Monday, April 30, 2007

Why is Google Bot not crawling WT Toolkit website?

To monitor traffic to WT Toolkit's website, I sneaked in some PHP code that logs down information about incoming visitors from 24th April - just 6 days ago.

At an early stage of a project, I wasn't too concerned about human visitors (that aren't too many, honestly), I was concerned about the search engine bots. The log file I got indicated that Googlebot would visit my site daily, but it stopped at the main page and did not crawl further. So every day, there's an isolated Googlebot log entry visiting the main page once and didn't do anything else.

Like...
2007-04-25 22:05:58 66.249.66.138 Mozilla/5.0 (compatible; Googlebot/2.1; +http://www.google.com/bot.html) /xoops/modules/wtHome/ ref=
That does not make sense, there are plenty of simple links on my front page that any search engine crawler should be able to crawl. But then, these isolated log entries repeated every day, Google just didn't crawl my project website. What's worse, searching for "site:wt-toolkit.sourceforge.net" on Google still gives me the "Generated Javascript Documentation" result, which indicates that Google completely ignored the new project website despite that fact that they have seen the main page a few times already.

While there's some fancy Javascript trickery on my project website (like the project logo), most of the project site is written in traditional PHP/HTML such that search engine crawlers can easily understand it. The project website looks perfectly legible even if you disabled Javascript. What can possibly go wrong here?

I found a tool today, that (claims to be) is able to simulate what Googlebot sees from your website.

"Be The Bot"
http://www.avivadirectory.com/bethebot/#

So I entered "http://wt-toolkit.sourceforge.net" into the tool, and surprise! It says Googlebot sees a completely empty page there.

How could that happen? Immediately I thought of the redirecting index.php I put up in the root directory of WT Toolkit's project website. It only had one line of PHP code (three lines if you count the php opening and closing brackets):
<php?
header("location: xoops/");
?>
I put it there because I installed XOOPS (which is the CMS behind WT Toolkit's project website) under the xoops directory, and not the root directory. I did that for convenience. Going inside "xoops/" would give you yet another redirection, which gets you to the "Home" module's URL "/xoops/module/wtHome/".

Was Googlebot not able to process the redirection? It seems to be able to follow the redirections, otherwise it wouldn't be visiting "/xoops/modules/wtHome/" in the log file. Be The Bot's simulation also left the same log entry in my site log file, however.

So I entered the URL without redirections to Be The Bot: http://wt-toolkit.sourceforge.net/xoops/modules/wtHome/

This time, it displayed the project website correctly, albeit without the images.

Something was definitely wrong there.

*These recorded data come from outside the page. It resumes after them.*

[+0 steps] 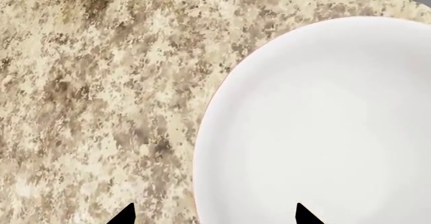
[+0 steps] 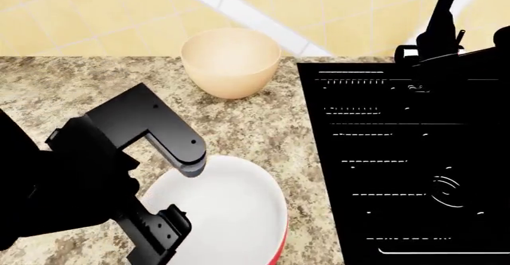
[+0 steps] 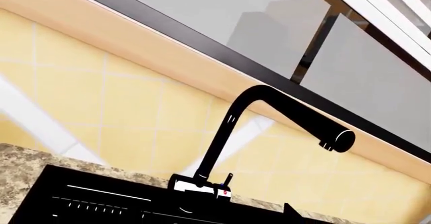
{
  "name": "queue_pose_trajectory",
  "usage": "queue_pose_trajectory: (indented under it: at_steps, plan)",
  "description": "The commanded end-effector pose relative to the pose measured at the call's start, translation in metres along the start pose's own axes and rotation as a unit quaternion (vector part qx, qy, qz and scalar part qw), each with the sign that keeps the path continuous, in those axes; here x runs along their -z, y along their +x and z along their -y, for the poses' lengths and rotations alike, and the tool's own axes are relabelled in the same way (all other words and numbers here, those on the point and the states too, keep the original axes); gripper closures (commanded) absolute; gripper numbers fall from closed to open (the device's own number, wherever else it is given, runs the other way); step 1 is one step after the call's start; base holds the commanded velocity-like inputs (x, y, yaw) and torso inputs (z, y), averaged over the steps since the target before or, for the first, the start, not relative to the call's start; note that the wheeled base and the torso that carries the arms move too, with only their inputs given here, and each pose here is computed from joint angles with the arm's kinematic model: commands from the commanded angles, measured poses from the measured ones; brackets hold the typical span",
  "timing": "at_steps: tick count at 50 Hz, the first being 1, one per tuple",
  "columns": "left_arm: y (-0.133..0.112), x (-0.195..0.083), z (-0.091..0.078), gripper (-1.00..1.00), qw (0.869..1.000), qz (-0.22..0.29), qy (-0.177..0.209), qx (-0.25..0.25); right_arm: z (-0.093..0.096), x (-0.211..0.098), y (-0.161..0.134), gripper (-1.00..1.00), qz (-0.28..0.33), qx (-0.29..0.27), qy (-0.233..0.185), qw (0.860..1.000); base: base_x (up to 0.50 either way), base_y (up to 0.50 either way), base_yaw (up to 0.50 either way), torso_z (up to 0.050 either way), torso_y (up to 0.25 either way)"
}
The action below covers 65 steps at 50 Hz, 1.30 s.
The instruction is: Stack the bowls in the sink.
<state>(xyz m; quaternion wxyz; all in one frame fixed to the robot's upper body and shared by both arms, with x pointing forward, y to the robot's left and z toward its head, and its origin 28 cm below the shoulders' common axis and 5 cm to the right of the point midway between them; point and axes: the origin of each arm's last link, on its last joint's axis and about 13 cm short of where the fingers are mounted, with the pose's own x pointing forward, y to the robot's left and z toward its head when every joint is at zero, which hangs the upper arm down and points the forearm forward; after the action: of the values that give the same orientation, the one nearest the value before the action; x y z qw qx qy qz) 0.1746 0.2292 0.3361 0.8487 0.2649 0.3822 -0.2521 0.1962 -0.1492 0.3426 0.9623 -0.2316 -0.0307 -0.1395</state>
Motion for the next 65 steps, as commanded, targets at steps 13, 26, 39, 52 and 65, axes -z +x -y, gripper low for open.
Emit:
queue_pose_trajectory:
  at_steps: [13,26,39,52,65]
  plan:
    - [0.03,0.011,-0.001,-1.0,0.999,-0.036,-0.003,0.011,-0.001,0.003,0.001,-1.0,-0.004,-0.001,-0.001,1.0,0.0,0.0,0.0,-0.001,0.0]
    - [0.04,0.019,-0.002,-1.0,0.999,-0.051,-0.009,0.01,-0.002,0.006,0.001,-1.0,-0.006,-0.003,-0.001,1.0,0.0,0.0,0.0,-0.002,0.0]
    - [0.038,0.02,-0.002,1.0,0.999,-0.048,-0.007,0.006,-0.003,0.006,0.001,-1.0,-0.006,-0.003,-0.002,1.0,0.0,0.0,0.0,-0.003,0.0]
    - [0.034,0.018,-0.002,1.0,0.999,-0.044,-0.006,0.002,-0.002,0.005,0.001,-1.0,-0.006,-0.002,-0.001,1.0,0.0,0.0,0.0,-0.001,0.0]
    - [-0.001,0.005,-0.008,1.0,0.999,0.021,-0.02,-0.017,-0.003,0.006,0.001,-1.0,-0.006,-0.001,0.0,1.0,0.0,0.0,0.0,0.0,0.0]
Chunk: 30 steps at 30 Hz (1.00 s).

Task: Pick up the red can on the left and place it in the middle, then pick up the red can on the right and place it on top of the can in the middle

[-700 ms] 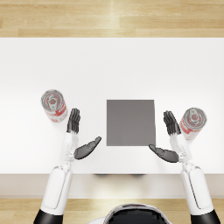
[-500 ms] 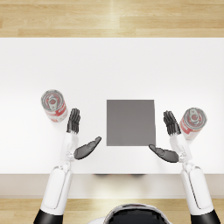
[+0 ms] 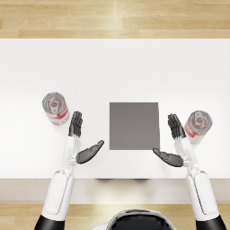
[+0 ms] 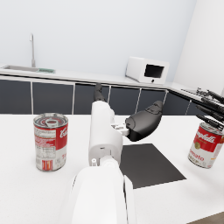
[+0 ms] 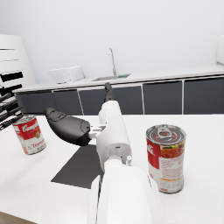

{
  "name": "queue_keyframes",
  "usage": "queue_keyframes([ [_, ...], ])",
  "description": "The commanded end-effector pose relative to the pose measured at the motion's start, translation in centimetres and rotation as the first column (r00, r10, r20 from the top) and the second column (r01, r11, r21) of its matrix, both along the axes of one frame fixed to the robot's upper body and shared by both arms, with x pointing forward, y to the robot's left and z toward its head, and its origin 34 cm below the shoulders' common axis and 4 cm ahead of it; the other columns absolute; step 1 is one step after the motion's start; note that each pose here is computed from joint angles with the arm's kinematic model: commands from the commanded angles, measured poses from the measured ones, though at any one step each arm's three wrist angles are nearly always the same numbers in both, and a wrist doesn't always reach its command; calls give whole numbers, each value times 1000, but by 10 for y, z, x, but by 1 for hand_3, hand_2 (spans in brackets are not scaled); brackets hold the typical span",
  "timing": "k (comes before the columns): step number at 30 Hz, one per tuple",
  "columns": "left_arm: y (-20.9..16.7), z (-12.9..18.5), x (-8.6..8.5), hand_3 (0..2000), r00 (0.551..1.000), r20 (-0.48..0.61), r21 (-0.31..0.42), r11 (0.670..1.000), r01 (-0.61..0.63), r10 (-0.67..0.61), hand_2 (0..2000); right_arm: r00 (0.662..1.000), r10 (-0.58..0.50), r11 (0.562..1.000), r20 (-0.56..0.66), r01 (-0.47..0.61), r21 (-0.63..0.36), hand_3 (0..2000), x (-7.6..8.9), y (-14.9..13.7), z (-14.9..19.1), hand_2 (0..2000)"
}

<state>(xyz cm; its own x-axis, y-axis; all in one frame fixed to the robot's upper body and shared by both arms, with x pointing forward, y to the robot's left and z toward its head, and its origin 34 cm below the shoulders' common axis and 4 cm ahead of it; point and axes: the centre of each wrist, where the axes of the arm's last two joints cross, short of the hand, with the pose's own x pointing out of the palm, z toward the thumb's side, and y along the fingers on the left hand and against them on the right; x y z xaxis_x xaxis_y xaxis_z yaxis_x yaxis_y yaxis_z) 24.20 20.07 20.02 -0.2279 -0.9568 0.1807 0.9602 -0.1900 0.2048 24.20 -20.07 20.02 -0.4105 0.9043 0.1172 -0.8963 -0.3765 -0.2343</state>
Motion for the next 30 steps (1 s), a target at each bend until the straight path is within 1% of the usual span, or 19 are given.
queue_keyframes([
  [1,0,0,0,0,1000,0,0,1000,0,0,0,1000,0,1000,0,0,0,0,0,0,0,0],
  [2,0,0,0,0,1000,0,0,1000,0,0,0,1000,0,1000,0,0,0,0,0,0,0,0],
  [3,-6,-6,1,0,999,-24,6,1000,22,-21,0,1000,0,1000,0,0,0,0,0,0,0,0],
  [4,-6,-5,1,0,999,14,3,999,42,-42,0,999,21,1000,-24,-22,-6,0,1,6,-6,0],
  [7,2,13,6,0,990,137,-32,999,33,-29,0,996,-55,997,77,51,63,0,-2,5,9,0],
  [8,7,20,12,0,984,178,-9,1000,-3,4,0,987,-92,995,129,87,46,0,-3,2,17,0],
  [10,14,27,18,0,971,232,50,996,-69,56,0,967,-156,987,202,159,1,0,-4,-4,25,0],
  [12,23,33,22,0,956,273,108,984,-143,109,0,943,-214,971,255,233,-50,0,-3,-10,29,0],
  [15,37,44,30,0,923,337,187,947,-261,188,0,897,-280,936,341,333,-110,0,-3,-19,40,0],
  [17,49,51,36,0,900,363,208,920,-331,242,0,869,-322,913,376,390,-118,0,-4,-28,46,0],
  [20,65,55,44,0,879,366,210,893,-398,306,0,832,-381,883,403,457,-110,0,-4,-43,52,0],
  [22,77,52,53,0,872,342,205,878,-432,350,0,819,-413,866,399,489,-107,0,-5,-51,51,0],
  [25,89,37,68,0,881,265,212,867,-450,393,0,812,-449,847,372,519,-111,0,-4,-60,43,0],
  [27,93,21,76,0,892,196,226,866,-445,407,0,814,-472,837,339,535,-119,0,0,-66,35,0],
  [30,95,0,82,0,902,117,245,868,-432,416,0,828,-495,827,264,542,-147,0,5,-72,15,0],
])
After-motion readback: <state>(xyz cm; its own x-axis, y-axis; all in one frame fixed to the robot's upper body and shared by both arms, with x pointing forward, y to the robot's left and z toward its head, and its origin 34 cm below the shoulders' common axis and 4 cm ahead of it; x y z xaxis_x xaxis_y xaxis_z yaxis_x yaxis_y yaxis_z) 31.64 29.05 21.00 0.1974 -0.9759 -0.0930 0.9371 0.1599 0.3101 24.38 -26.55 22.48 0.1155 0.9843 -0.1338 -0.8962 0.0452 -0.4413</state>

The log file indicates that Be The Bot was redirected to "/xoops/modules/wtHome" successfully, yet it couldn't retrieve the HTML correctly. Without redirection, the correct HTML content was retrieved. XOOPS might be part of the problem here, but I'm not sure.

Anyway, this means I have to restructure the project web site a bit so that the main page can be retrieved without redirection. This is not difficult... Done. No redirections for the main page now.

Let's see if Google could crawl it correctly tomorrow or a few days later.

WT Toolkit 0.3.3 Performance Optimizations

A problem plaguing WT Toolkit ever since its birth is performance. WT Toolkit 0.1.x and 0.2.x felt slow all the time because of the garbage collector running in the background. 0.3.0 eliminated the background garbage collector and yet we kept it automatic so the programmer doesn't have to care about lapsed listeners (well, most of the time).

But at 0.3.2, our performance is still bad compared to other popular toolkits like Dojo Toolkit and Qooxdoo. Widget creation latencies increase linearly in a very quick manner as the number of on-screen widgets increases. The effect isn't very noticeable under Firefox, but WT Toolkit 0.3.2 definitely felt slow under Internet Explorer 6 or 7.

Well... not anymore for the upcoming WT Toolkit 0.3.3! Even though I've already submitted my FYP final report, new work has begun on performance optimizations! Yeah, baby!

How much have we optimized? Let's see what a little trick called "delayed execution" (available in WT Toolkit 0.3.3) can do...

Before optimizations:



After optimizations:



As a result of the work on performance optimizations, I left the work on WT Toolkit website to Marco. He couldn't complete it on 29th April because he had other academic work to do at that time. But anyway, we're having steady progress on WT Toolkit's website, we'll be seeing more and more amazing things as time goes on. :-)

Sunday, April 29, 2007

Deleted

Group norm 的確係不好挑戰的

算, 我係 hea 的. 我無野好講.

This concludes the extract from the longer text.